Letztere treibt zahlreiche seiner Figuren an, die – genauso wie die verkommene Sippe der Nibelungenlegende – unter ihrer Einsamkeit leiden. Sei es in kleineren Werken wie der berührenden Andersen-Variation „Das Märchen von der kleinen Meerjungfrau“ (2022) über Armut oder dem Großprojekt „Anthropolis“, das 2023 geschrieben in fünf Teilen die tragische Chronik der Stadt Theben und des Herrschergeschlechts der Labdakiden nachzeichnet – das Scheitern seiner Figuren resultiert zumeist aus deren fehlender Verbundenheit, aus ihrer Isolation oder Egozentrik.

Was damit einhergeht? Das bringen etwa die scharfen Dia­loge aus dem Stück „Der Kreis um die Sonne“ (2021) auf den Punkt. Auf einer großen Party ereignet sich ein regelrechter Clash der Emotionen. Auf der Tanzfläche wird gelacht, geheult, durchgehalten bis in die Morgenstunden, um ja nicht am eigenen Verlorensein zugrunde zu gehen. „Angst hat kein Gesicht. Angst ist alles und nichts gleichzeitig, ein Schatten ohne Körper, ein Nebel.“

Schimmelpfennig schafft es mit derlei pointierten Beschreibungen immer wieder, den Menschen (und damit uns alle) in seinem kosmischen Ausgesetztsein zu erfassen. Unabhängig von der Frage, ob seine Prot­ago­nis­t:in­nen gewaltsam und ignorant handeln, oder ob sie leiden und verdrängen, kommen sie nah an uns ­heran.

Eine Erklärung für diesen Effekt liefert der Autor selbst: „Das Schreiben ist immer die Suche nach dem Schmerz oder der Verletzung.“ Diese Verwundungen aufzugreifen und sie nicht nur naturalistisch zu schildern, sondern ins Poetische, ja in eine Schönheit des Hässlichen und Traurigen zu überführen, darin besteht die besondere ästhetische Signatur dieses Schaffens. Wir haben es mit einem Dramatiker zu tun, der immer wieder neu einen unverkennbaren Ausdruck für das Allzumenschliche im Zwange der Zeiten findet.
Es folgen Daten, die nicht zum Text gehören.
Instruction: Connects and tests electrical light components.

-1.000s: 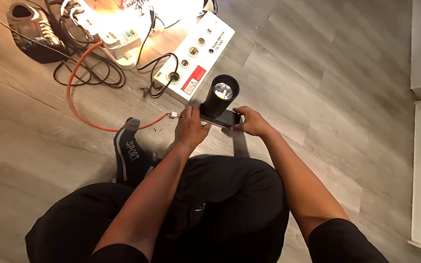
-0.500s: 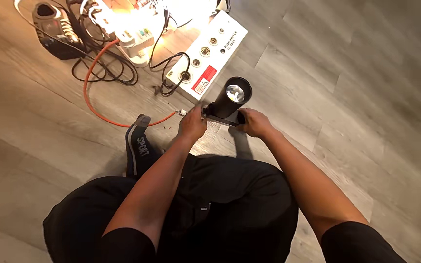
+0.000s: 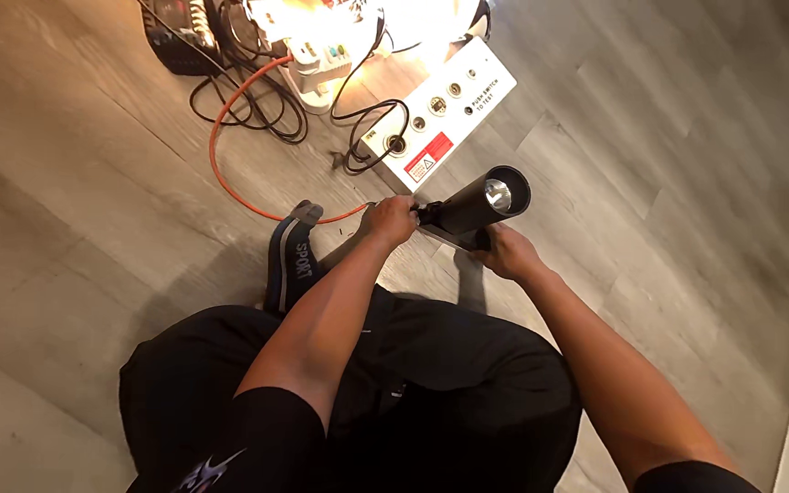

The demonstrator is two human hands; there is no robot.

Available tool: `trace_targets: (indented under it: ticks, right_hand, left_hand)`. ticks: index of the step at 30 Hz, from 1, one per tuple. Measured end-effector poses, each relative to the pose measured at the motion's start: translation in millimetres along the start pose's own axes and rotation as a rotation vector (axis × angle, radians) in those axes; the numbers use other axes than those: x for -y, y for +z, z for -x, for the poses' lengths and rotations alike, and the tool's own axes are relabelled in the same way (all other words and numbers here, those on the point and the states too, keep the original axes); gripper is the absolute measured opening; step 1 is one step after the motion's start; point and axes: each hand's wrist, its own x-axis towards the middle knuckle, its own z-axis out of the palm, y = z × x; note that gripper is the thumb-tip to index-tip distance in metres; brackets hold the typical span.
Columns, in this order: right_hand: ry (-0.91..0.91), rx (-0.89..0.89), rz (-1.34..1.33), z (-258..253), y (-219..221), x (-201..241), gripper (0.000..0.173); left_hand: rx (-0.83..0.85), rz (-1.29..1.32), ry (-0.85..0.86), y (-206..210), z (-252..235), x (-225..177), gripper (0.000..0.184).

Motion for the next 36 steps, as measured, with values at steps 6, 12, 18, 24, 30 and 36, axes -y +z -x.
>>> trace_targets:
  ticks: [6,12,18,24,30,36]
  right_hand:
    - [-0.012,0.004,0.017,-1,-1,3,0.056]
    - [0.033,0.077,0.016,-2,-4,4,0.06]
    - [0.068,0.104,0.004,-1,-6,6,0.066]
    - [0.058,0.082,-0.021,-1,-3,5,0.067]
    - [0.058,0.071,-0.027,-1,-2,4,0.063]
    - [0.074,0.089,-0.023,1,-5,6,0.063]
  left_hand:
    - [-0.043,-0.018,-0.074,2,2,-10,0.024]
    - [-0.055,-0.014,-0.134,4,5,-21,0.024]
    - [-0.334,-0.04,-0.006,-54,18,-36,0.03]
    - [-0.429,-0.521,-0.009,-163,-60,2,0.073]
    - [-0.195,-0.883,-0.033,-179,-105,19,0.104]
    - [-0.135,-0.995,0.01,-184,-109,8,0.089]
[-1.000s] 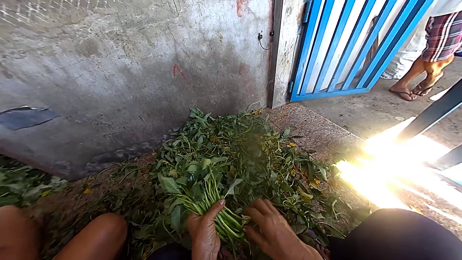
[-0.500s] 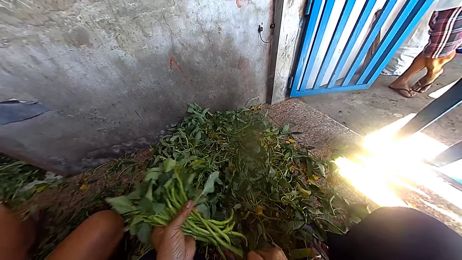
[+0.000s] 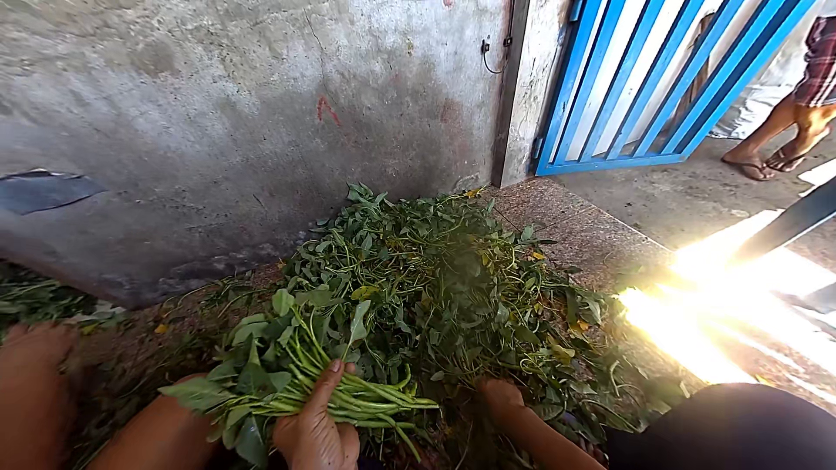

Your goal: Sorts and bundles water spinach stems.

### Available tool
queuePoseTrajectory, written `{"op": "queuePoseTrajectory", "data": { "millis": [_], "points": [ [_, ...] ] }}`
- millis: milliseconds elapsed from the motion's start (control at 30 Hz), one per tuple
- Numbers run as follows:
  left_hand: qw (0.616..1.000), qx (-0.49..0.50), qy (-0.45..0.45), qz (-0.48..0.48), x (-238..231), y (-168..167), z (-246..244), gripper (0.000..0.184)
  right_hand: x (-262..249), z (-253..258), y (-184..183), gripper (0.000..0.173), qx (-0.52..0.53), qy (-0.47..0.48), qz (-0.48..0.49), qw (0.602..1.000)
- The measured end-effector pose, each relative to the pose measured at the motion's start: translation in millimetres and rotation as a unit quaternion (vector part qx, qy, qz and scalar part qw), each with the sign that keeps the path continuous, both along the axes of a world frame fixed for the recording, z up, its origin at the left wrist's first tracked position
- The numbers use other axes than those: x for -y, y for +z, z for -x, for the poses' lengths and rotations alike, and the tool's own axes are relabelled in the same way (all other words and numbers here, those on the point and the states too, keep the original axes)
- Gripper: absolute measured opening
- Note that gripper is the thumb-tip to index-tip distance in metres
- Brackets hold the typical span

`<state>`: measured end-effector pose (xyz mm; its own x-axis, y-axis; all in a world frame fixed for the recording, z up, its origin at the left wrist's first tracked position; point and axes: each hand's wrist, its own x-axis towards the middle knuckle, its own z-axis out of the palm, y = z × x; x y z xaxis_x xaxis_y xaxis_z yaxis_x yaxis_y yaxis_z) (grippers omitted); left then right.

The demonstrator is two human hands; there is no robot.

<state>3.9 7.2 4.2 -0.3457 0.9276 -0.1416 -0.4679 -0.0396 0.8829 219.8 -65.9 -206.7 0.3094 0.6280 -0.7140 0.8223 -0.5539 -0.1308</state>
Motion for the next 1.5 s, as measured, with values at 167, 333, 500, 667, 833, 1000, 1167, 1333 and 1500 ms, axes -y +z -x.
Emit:
{"op": "queuePoseTrajectory", "data": {
  "millis": [167,333,500,667,833,1000,1167,1333,1500],
  "points": [
    [1.0,-0.01,0.003,-0.004,0.1,-1.4,-3.9,0.022,10.2,-18.1,68.9,0.042,-0.049,-0.139,-0.237,0.96],
    [1.0,-0.007,-0.004,0.016,3.4,-4.0,-17.1,0.027,30.3,-55.8,65.4,0.038,-0.232,-0.286,-0.291,0.883],
    [0.999,-0.021,-0.014,0.032,5.4,-10.9,-23.1,0.026,46.3,-38.8,106.3,0.027,-0.469,-0.406,-0.482,0.619],
    [0.998,-0.036,-0.044,0.033,6.1,-18.9,-30.4,0.029,56.8,-43.1,94.6,0.023,-0.5,-0.304,-0.469,0.661],
    [0.995,-0.059,-0.078,0.034,8.0,-30.0,-41.4,0.029,59.0,-19.6,94.5,0.019,-0.513,-0.26,-0.494,0.653],
    [0.989,-0.083,-0.12,0.014,7.1,-36.1,-40.8,0.029,60.4,6.0,89.7,0.017,-0.508,-0.2,-0.524,0.654],
    [0.983,-0.092,-0.161,0.008,4.9,-40.7,-37.2,0.03,62.7,16.2,88.9,0.017,-0.506,-0.117,-0.528,0.672],
    [0.978,-0.041,-0.202,0.017,5.1,-34.3,-32.0,0.035,63.8,13.7,88.2,0.018,-0.435,-0.053,-0.549,0.712],
    [0.967,-0.004,-0.252,-0.02,8.3,-32.5,-26.9,0.032,65.7,10.9,87.4,0.021,-0.372,-0.018,-0.56,0.74]
  ]
}}
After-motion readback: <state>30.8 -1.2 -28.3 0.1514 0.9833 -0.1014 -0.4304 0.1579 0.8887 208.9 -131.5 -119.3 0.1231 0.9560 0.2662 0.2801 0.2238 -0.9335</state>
Alice in Wunderland bis Odyssee

Aber woraus schöpft er seine Geschichten? Zum Teil vielleicht aus seinen Begegnungen auf Reisen. Als ehemaliger Journalist in Istanbul, ist der 1967 in Göttingen geborene Schriftsteller viel herumgekommen. Einen anderen Inspirationsquell stellen neben seinen Alltagsbeobachtungen aber auch die Erzählungen seiner Jugendjahre dar: „Kindheitsstoffe sind Teil des Kraftstoffs, den man zur Verfügung hat.“

Von „Alice im Wunderland“ bis zur „Odyssee“ reichen frühe Lese- und Hörerfahrungen. Dabei hat Schimmelpfennig nicht gerade wenige Hel­d:in­nen kennen gelernt. Und möglicherweise speist sich gerade aus deren Mut ebenfalls die Fähigkeit insbesondere seiner weiblichen Figuren, über so manche Widrigkeit des Daseins doch noch hinwegzukommen.